US passport 311.
(photo credit: Thinkstock/Imagebank)
Two years after the US Supreme Court breathed life into a lawsuit challenging the US State Department’s refusal to write “Israel” on passports of Americans born in Jerusalem, the federal Court of Appeals for the District of Columbia dismissed the case, holding that the statute in question unconstitutionally intruded on the executive’s foreign relations powers.
The decision most likely marks the end of 10 years of litigation about the statute.
Despite the surreal nature of the US’s treating Jerusalem as a city without a country, the DC Circuit was right as a matter of constitutional law to affirm the president’s primacy in recognizing foreign governments, which entails decisions about their territory. But the existence of presidential discretion in this area does not mean this is sound use of it.
The Constitution gives the president the sole power to “receive Ambassadors.” This seemingly minor ceremonial right has since the early years of the Republic been taken as shorthand for the executive power to recognize the countries and governments sending the ambassadors.
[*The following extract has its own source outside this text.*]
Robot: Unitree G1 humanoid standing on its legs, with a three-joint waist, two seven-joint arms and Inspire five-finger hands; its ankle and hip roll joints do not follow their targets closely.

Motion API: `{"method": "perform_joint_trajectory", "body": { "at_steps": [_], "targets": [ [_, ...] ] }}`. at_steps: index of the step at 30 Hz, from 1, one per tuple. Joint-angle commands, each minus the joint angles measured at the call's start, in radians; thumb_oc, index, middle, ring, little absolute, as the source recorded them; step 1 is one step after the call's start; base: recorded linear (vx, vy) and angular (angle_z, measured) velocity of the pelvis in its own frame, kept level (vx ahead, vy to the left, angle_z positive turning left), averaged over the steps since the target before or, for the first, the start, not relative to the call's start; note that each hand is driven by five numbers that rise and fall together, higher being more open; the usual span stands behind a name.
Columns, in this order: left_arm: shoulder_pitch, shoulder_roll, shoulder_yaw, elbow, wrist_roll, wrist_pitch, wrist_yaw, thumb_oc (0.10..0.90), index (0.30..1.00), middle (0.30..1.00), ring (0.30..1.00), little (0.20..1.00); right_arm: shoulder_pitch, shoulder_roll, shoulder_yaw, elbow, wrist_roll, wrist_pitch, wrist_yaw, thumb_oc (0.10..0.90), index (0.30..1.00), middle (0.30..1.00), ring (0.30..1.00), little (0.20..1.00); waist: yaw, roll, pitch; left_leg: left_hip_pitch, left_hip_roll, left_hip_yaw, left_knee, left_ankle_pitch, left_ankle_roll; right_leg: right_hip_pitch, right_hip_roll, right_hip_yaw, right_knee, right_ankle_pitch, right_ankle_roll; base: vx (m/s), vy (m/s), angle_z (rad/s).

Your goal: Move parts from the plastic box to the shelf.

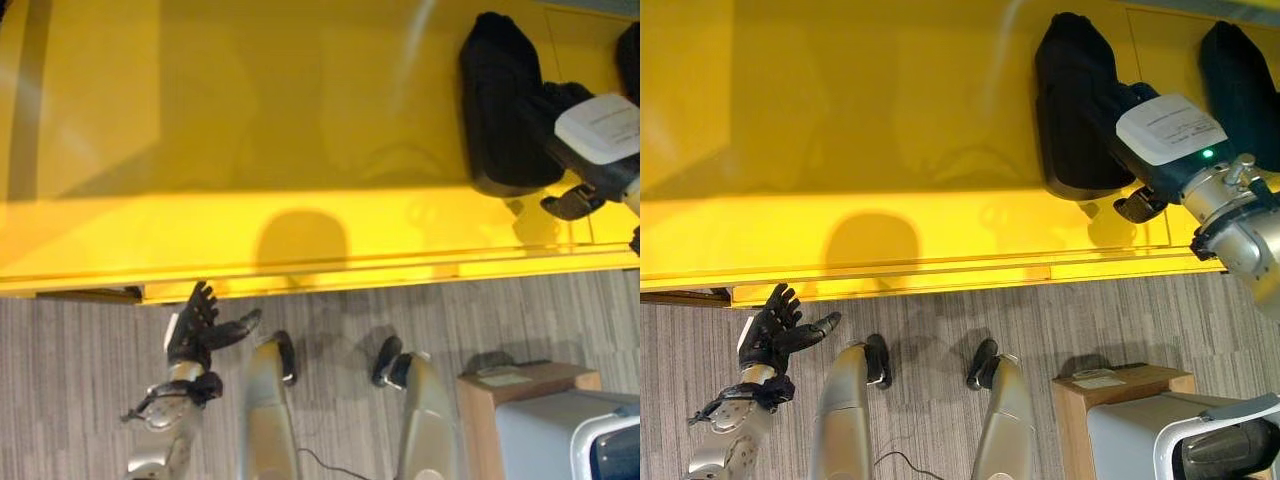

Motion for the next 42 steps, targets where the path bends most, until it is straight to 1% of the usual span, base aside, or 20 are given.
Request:
{"method": "perform_joint_trajectory", "body": {
  "at_steps": [1,3,5,8,11,13,16,17,18,20,21,23,26,27,29,31,33,37,38,42],
  "targets": [
    [0.041,0.014,0.051,-0.108,0.020,-0.063,-0.011,0.900,1.000,1.000,1.000,1.000,0.054,-0.114,-0.297,-0.080,-0.001,0.027,-0.090,0.900,1.000,1.000,1.000,1.000,-0.014,-0.002,-0.051,0.044,0.022,-0.181,-0.107,0.076,-0.130,0.022,-0.009,0.006,0.005,0.002,0.038,0.00,0.000,0.00],
    [0.045,0.013,0.058,-0.111,0.022,-0.062,-0.010,0.900,1.000,1.000,1.000,1.000,0.112,-0.118,-0.381,-0.108,-0.009,0.023,-0.111,0.900,1.000,1.000,1.000,1.000,-0.016,-0.003,-0.052,0.043,0.023,-0.180,-0.107,0.075,-0.131,0.021,-0.008,0.007,0.005,0.002,0.038,0.00,0.000,-0.03],
    [0.052,0.008,0.075,-0.112,0.029,-0.059,-0.007,0.900,1.000,1.000,1.000,1.000,0.226,-0.114,-0.538,-0.177,-0.017,0.012,-0.135,0.900,1.000,1.000,1.000,1.000,-0.031,-0.006,-0.060,0.044,0.024,-0.179,-0.107,0.074,-0.131,0.020,-0.003,0.009,0.005,0.000,0.038,0.01,0.000,-0.06],
    [0.056,0.004,0.084,-0.111,0.034,-0.054,-0.007,0.900,1.000,1.000,1.000,1.000,0.352,-0.087,-0.672,-0.230,-0.029,0.008,-0.137,0.900,1.000,1.000,1.000,1.000,-0.038,-0.010,-0.064,0.046,0.024,-0.181,-0.109,0.074,-0.130,0.022,0.000,0.011,0.004,0.000,0.039,0.00,0.000,0.00],
    [0.049,-0.004,0.083,-0.114,0.036,-0.052,-0.008,0.900,1.000,1.000,1.000,1.000,0.532,-0.006,-0.843,-0.308,-0.021,-0.006,-0.137,0.900,1.000,1.000,1.000,1.000,-0.037,-0.014,-0.067,0.054,0.027,-0.180,-0.117,0.076,-0.131,0.031,0.003,0.009,-0.003,0.003,0.040,0.00,-0.001,-0.01],
    [0.043,-0.009,0.081,-0.114,0.041,-0.050,-0.007,0.900,1.000,1.000,1.000,1.000,0.599,0.066,-0.886,-0.362,0.001,-0.024,-0.127,0.900,1.000,1.000,1.000,1.000,-0.037,-0.014,-0.065,0.060,0.026,-0.174,-0.135,0.104,-0.124,0.039,0.007,0.004,-0.027,0.030,0.031,-0.04,0.005,-0.01],
    [0.037,-0.012,0.069,-0.107,0.039,-0.049,-0.008,0.900,1.000,1.000,1.000,1.000,0.584,0.159,-0.841,-0.397,0.048,-0.040,-0.124,0.900,1.000,1.000,1.000,1.000,-0.038,-0.011,-0.067,0.104,0.029,-0.170,-0.160,0.090,-0.131,0.080,0.018,0.002,-0.045,0.018,0.042,0.01,-0.006,-0.05],
    [0.037,-0.009,0.070,-0.111,0.041,-0.049,-0.009,0.900,1.000,1.000,1.000,1.000,0.567,0.183,-0.819,-0.408,0.060,-0.042,-0.120,0.900,1.000,1.000,1.000,1.000,-0.039,-0.012,-0.064,0.104,0.026,-0.167,-0.170,0.115,-0.124,0.082,0.019,-0.003,-0.061,0.041,0.034,-0.06,-0.018,-0.09],
    [0.030,-0.008,0.060,-0.103,0.041,-0.049,-0.006,0.900,1.000,1.000,1.000,1.000,0.516,0.264,-0.758,-0.423,0.112,-0.053,-0.130,0.900,1.000,1.000,1.000,1.000,-0.039,-0.007,-0.067,0.135,0.025,-0.164,-0.198,0.124,-0.125,0.119,0.027,-0.011,-0.091,0.050,0.037,-0.06,-0.014,-0.11],
    [0.025,-0.007,0.055,-0.097,0.041,-0.049,-0.007,0.900,1.000,1.000,1.000,1.000,0.486,0.299,-0.718,-0.430,0.132,-0.059,-0.129,0.900,1.000,1.000,1.000,1.000,-0.039,-0.004,-0.067,0.157,0.024,-0.162,-0.216,0.130,-0.124,0.140,0.031,-0.014,-0.106,0.053,0.038,0.03,-0.018,-0.07],
    [0.008,-0.004,0.041,-0.072,0.038,-0.053,0.000,0.900,1.000,1.000,1.000,1.000,0.395,0.388,-0.616,-0.437,0.194,-0.076,-0.141,0.900,1.000,1.000,1.000,1.000,-0.041,0.001,-0.065,0.219,0.021,-0.151,-0.268,0.149,-0.125,0.202,0.041,-0.020,-0.155,0.069,0.041,0.06,-0.022,-0.05],
    [-0.009,-0.007,0.019,-0.049,0.024,-0.058,0.007,0.900,1.000,1.000,1.000,1.000,0.342,0.499,-0.523,-0.424,0.257,-0.091,-0.160,0.900,1.000,1.000,1.000,1.000,-0.036,0.012,-0.071,0.284,0.017,-0.139,-0.337,0.174,-0.122,0.260,0.055,-0.024,-0.213,0.089,0.047,0.03,-0.009,-0.01],
    [-0.014,-0.005,0.010,-0.047,0.023,-0.059,0.001,0.900,1.000,1.000,1.000,1.000,0.296,0.554,-0.433,-0.422,0.314,-0.103,-0.125,0.900,1.000,1.000,1.000,1.000,-0.037,0.017,-0.073,0.380,0.012,-0.121,-0.449,0.219,-0.118,0.344,0.070,-0.034,-0.299,0.116,0.056,0.06,-0.023,-0.06],
    [-0.015,-0.021,0.002,-0.046,0.017,-0.061,0.001,0.900,1.000,1.000,1.000,1.000,0.294,0.645,-0.374,-0.406,0.342,-0.105,-0.128,0.900,1.000,1.000,1.000,1.000,-0.038,0.027,-0.089,0.456,0.013,-0.104,-0.552,0.261,-0.114,0.407,0.082,-0.042,-0.374,0.141,0.066,0.09,-0.054,-0.09],
    [-0.012,-0.024,0.002,-0.036,0.022,-0.061,-0.003,0.900,1.000,1.000,1.000,1.000,0.287,0.650,-0.355,-0.402,0.353,-0.106,-0.108,0.900,1.000,1.000,1.000,1.000,-0.039,0.028,-0.096,0.499,0.016,-0.096,-0.615,0.289,-0.113,0.438,0.090,-0.045,-0.412,0.154,0.068,0.05,-0.038,-0.10],
    [-0.005,-0.042,-0.008,-0.041,0.026,-0.066,-0.007,0.900,1.000,1.000,1.000,1.000,0.306,0.746,-0.320,-0.379,0.396,-0.115,-0.116,0.900,1.000,1.000,1.000,1.000,-0.042,0.038,-0.117,0.573,0.021,-0.072,-0.711,0.332,-0.117,0.495,0.104,-0.053,-0.488,0.178,0.077,0.09,-0.058,-0.06],
    [0.001,-0.072,-0.021,-0.026,0.040,-0.065,-0.018,0.900,1.000,1.000,1.000,1.000,0.341,0.815,-0.261,-0.346,0.478,-0.115,-0.070,0.900,1.000,1.000,1.000,1.000,-0.050,0.058,-0.173,0.666,0.045,-0.035,-0.855,0.409,-0.140,0.564,0.131,-0.055,-0.593,0.196,0.079,0.11,-0.114,-0.11],
    [0.008,-0.099,-0.035,-0.013,0.047,-0.064,-0.028,0.900,1.000,1.000,1.000,1.000,0.389,0.864,-0.239,-0.325,0.553,-0.115,-0.039,0.900,1.000,1.000,1.000,1.000,-0.054,0.074,-0.213,0.719,0.077,-0.012,-0.936,0.475,-0.166,0.612,0.165,-0.058,-0.664,0.198,0.070,0.08,-0.102,-0.03],
    [0.019,-0.122,-0.037,-0.013,0.052,-0.063,-0.029,0.900,1.000,1.000,1.000,1.000,0.424,0.879,-0.232,-0.320,0.571,-0.112,-0.025,0.900,1.000,1.000,1.000,1.000,-0.056,0.087,-0.242,0.744,0.102,-0.005,-0.968,0.524,-0.182,0.640,0.194,-0.060,-0.701,0.198,0.060,0.12,-0.168,-0.10],
    [0.042,-0.154,-0.037,0.007,0.058,-0.065,-0.033,0.900,1.000,1.000,1.000,1.000,0.463,0.901,-0.225,-0.312,0.626,-0.117,-0.006,0.900,1.000,1.000,1.000,1.000,-0.053,0.103,-0.279,0.772,0.135,-0.007,-0.961,0.580,-0.193,0.692,0.243,-0.044,-0.766,0.201,0.036,0.10,-0.153,-0.16]
  ]
}}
Determining who relevant players are is the first step in foreign relations.
The plaintiff claimed the dispute was just about the contents of passports, not the actual recognition of foreign countries.
The argument was hard to take seriously: refusing to recognize Israeli sovereignty over western Jerusalem, on passports or elsewhere, is a crucial geographic limitation on the US’s recognition of the State of Israel, and a central issue in Middle East diplomacy.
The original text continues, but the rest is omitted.